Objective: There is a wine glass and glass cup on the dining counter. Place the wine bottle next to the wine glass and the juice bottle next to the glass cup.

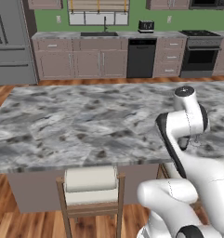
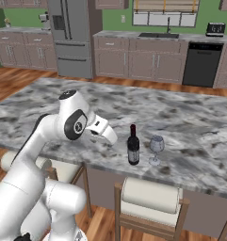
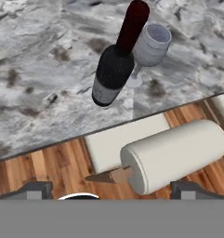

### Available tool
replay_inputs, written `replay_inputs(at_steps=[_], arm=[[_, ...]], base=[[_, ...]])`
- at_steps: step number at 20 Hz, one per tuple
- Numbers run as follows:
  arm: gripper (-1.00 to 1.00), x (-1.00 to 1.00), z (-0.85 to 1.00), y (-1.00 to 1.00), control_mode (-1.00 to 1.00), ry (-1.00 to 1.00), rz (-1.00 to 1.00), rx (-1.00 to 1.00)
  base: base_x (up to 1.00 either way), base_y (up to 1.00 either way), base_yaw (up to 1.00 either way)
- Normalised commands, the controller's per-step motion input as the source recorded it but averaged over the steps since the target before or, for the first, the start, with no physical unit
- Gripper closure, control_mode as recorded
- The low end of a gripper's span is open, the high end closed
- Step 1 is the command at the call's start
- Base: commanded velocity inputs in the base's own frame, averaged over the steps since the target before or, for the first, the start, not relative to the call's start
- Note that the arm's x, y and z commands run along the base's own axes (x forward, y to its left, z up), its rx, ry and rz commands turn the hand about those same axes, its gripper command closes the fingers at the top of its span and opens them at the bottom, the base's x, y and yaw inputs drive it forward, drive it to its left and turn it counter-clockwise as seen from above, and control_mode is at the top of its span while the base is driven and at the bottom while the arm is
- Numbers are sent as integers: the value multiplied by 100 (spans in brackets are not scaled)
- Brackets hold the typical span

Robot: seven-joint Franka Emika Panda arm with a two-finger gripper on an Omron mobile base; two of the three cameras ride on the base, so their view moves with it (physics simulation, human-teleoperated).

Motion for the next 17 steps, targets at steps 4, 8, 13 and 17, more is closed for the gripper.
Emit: replay_inputs(at_steps=[4,8,13,17], arm=[[-100,-54,0,38,-100,0,19,13],[-100,-52,0,37,-100,0,15,14],[-100,-50,0,35,-100,0,15,15],[-100,-48,0,34,-100,0,11,11]], base=[[0,0,0],[0,0,0],[0,0,0],[0,0,0]])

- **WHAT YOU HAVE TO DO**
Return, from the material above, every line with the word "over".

- **EXERCISE OUTPUT**
- Normalised commands, the controller's per-step motion input as the source recorded it but averaged over the steps since the target before or, for the first, the start, with no physical unit
- Base: commanded velocity inputs in the base's own frame, averaged over the steps since the target before or, for the first, the start, not relative to the call's start

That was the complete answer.